Wednesday, August 11, 2010 7:57:58 PM

A integração da rede, que inclui UBSs (Unidade Básica de Saúde), pronto-socorros, pronto-atendimentos e hospitais (Dr. Waldemar Tebaldi e André Luis), deverá ser o pontapé inicial para as mudanças na Saúde de Americana. O diagnóstico apontando as deficiências do setor, elaborado pelo Instituto Via Pública, foi entregue ao prefeito Diego De Nadai (PSDB) e em setembro um outro documento com as soluções será apresentado, que servirá de base para as ações, que visam agilizar o atendimento à população.

De acordo com Luiz Henrique Soares, diretor de projetos do Via Pública, a cidade possui uma rede confortável para iniciar as mudanças, com boa estrutura física, profissionais e equipamentos suficientes.

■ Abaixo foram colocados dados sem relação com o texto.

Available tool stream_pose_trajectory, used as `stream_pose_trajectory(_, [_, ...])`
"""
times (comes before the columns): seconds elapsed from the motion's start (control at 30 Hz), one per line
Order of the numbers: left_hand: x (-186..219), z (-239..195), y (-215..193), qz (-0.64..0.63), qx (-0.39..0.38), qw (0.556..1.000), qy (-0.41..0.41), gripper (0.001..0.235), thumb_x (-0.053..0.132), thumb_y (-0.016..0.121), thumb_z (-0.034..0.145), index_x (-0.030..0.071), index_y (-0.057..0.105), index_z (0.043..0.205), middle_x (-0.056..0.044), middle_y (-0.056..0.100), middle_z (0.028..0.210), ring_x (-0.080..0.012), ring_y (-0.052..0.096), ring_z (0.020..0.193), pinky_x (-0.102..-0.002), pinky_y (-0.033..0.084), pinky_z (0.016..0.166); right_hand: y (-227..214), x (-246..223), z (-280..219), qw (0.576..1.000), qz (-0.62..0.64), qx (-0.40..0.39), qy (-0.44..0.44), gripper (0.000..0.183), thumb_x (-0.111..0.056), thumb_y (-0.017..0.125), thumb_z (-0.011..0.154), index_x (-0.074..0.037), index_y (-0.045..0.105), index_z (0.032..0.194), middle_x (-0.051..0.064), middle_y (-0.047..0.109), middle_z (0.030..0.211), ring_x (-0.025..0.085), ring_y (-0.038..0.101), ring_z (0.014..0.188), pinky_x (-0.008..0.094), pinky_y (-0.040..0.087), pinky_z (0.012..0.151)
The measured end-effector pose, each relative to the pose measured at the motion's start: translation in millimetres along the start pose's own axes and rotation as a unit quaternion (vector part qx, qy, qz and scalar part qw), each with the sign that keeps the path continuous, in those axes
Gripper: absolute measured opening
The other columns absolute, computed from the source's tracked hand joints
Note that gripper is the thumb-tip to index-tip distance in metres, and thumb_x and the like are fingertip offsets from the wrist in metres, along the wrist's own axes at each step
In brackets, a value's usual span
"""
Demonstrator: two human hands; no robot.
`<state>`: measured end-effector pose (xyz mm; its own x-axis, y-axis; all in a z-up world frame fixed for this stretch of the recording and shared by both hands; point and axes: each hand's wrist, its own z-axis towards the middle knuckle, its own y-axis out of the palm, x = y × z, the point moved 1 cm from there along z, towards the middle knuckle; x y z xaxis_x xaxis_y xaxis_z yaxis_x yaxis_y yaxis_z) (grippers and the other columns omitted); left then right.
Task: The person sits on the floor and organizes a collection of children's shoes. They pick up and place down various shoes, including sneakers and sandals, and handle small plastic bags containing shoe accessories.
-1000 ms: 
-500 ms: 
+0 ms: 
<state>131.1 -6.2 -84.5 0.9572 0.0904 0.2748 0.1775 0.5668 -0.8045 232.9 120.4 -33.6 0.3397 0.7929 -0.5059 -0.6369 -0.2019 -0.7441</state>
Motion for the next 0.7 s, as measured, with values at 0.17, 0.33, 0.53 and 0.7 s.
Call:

Americana possui 24 UBSs, ou seja, uma para cada 12 mil habitantes, enquanto o Ministério da Saúde preconiza uma para cada 30 mil habitantes. “Hoje, há pouco mecanismo de integração do conjunto, o sistema não funciona como uma rede”, comentou Soares.

OS: Outra alternativa para melhorar o sistema seria a contratação de OSs (Organização Social) para gerenciar setores da Saúde. Projeto de lei autorizando o município a credenciar essas instituições já foi enviado à Câmara, mas o secretário Fabrizio Bordon (Saúde) descartou a implantação antes da aprovação pelos vereadores. As OSs são entidades sem fins lucrativos e podem ser contratadas sem licitação. Questionado, Soares disse que não se trata de terceirização. “A OS apenas aplica a política de saúde determinada pela prefeitura, sendo fiscalizada por um núcleo de gestão, formado por funcionários do setor”, enfatizou.

Fusame: Outro ponto destacado no diagnóstico e que precisa de solução é a Fusame (Fundação de Saúde de Americana). Criada há mais de 30 anos, portanto antes da Constituição Federal de 1988 e do SUS, acabou se tornando um imbróglio para o governo na questão jurídica. Parte de seus 370 funcionários atua em outros setores, o que é proibido por lei. O Ministério Público do Trabalho já investiga o caso.